Graves at Brompton Cemetry

Graves at Brompton Cemetry

We headed to Tesco for some lunch at the Fulham Road entrance, being both a bit peckish by then; but was forced to stop and observe a group of courting pigeons. I’d never noticed before the iridescent green and pink of the male neck feathers, which shimmer and dazzle when inflated to attract the attention of all too often disinterested females. These female pigeons were certainly making their men work for their attention. Makes me think we could learn a thing or two from them.

Flowers at Brompton Cemetry

Flowers at Brompton Cemetry

It was lovely to spend time with my friend in person. Even though we speak almost every day on the phone there’s nothing like a face-to-face meeting to rekindle that special friendship energy.
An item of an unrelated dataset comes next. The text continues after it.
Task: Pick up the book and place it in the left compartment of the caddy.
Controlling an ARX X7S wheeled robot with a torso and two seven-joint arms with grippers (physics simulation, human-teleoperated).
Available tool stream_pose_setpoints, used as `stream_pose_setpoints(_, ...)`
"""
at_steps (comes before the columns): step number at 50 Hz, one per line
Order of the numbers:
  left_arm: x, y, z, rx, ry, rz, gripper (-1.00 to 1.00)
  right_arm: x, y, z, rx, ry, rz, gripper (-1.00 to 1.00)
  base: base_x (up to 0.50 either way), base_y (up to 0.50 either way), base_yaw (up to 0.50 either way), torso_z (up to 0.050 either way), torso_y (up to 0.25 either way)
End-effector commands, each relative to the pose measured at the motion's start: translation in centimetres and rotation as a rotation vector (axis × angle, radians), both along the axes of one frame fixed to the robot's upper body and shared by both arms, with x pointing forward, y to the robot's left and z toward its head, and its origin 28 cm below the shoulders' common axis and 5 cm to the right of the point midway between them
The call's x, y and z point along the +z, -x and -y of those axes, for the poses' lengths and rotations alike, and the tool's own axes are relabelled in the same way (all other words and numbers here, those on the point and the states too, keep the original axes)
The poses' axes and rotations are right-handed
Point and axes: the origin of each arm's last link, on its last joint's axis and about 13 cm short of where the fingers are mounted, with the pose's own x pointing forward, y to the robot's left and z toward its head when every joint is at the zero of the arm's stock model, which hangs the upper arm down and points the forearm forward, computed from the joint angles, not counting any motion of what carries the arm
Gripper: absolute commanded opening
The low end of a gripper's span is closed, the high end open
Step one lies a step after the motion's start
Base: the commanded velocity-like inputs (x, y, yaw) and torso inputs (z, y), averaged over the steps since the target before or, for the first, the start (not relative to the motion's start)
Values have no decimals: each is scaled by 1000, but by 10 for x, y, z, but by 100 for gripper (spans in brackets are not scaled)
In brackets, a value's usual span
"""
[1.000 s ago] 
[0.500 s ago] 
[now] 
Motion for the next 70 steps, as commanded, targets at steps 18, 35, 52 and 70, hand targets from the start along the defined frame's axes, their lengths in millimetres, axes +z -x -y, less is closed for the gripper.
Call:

As we on a bench, chatted and munched on our lunch, a red fox emerged from the graves behind us and stood looking inquisitively at us. He was there for about five minutes till the woman on the bench opposite us looked up from her magazine and exclaimed, ‘It’s a fox.’

He turned to look at her and scarpered. We marvelled at how he’d held our gazes, looking from one to the other of us as though trying to tell us something we couldn’t quite get.

An hour later as we wandered back down one of the side avenues we saw a group of crows. What is the collective noun for crows? They seemed to be having some kind of meeting but dispersed every time someone came close.

Crows at Brompton Cemetry

Crows at Brompton Cemetry

I mentioned to another friend that nothing spectacular happened in the cemetery. ‘Maybe not in this realm,’ he replied. ‘How do you know what your presence there, at that time, changed somewhere else?’

I’ve only just realised as I write this (five days later) that the day I had the dream there were pigeons trying to get into my window. One meaning of seeing pigeons is getting messages in unusual ways.

I looked up foxes and crows.

Fox = amongst other things, listen and hear, look and see, sense and feel – trust your senses to guide you.

Crow = be very watchful over the next couple of days for any clear omens and signs that will guide your and teach you.

With hindsight it wasn’t surprising to see these creatures – given that I was in London for a shamanic workshop!!! DOH!